PRESIDING JUSTICE CAHILL

delivered the opinion of the court:

Petitioners John J. McNamara and George A. Pappas appeal an order by the circuit court affirming the decision of respondent Oak Lawn Municipal Officers Electoral Board (Board) to invalidate nomination papers filed by them for the April 5, 2005, Oak Lawn election. The Board found the nomination papers invalid under section 10 — 3 of the Election Code (Code) (10 ILCS 5/10 — 3 (West 2002)) and ordered that petitioners’ names not be printed on the ballot. We reverse.

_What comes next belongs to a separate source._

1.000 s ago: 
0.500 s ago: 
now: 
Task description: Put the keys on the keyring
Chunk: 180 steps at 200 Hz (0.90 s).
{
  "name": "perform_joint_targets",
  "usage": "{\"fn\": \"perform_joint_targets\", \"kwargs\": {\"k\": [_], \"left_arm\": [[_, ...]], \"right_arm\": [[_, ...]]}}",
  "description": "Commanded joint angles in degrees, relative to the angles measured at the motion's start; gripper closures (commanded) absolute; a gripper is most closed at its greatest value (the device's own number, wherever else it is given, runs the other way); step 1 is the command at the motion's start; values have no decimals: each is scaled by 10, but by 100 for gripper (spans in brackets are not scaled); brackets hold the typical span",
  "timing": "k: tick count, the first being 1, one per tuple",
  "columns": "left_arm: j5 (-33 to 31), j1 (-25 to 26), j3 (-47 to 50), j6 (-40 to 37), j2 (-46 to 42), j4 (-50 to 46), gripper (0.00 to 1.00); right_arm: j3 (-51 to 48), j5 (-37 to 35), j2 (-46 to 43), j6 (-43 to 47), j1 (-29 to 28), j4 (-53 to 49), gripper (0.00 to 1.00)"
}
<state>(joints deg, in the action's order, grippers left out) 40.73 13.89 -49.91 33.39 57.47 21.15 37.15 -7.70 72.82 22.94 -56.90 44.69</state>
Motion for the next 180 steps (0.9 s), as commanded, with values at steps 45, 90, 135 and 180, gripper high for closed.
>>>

Petitioners filed joint nomination papers as independent candidates in the upcoming election for the Village of Oak Lawn. The nomination papers contained a joint heading that listed McNamara as the candidate for village president and Pappas as the candidate for village clerk. The papers were signed by a little over 900 voters, just under 8% of the qualified voters for the village. Respondent Harry Yourell objected to the nomination papers on the ground that the papers did not comply with section 10 — 3 of the Code.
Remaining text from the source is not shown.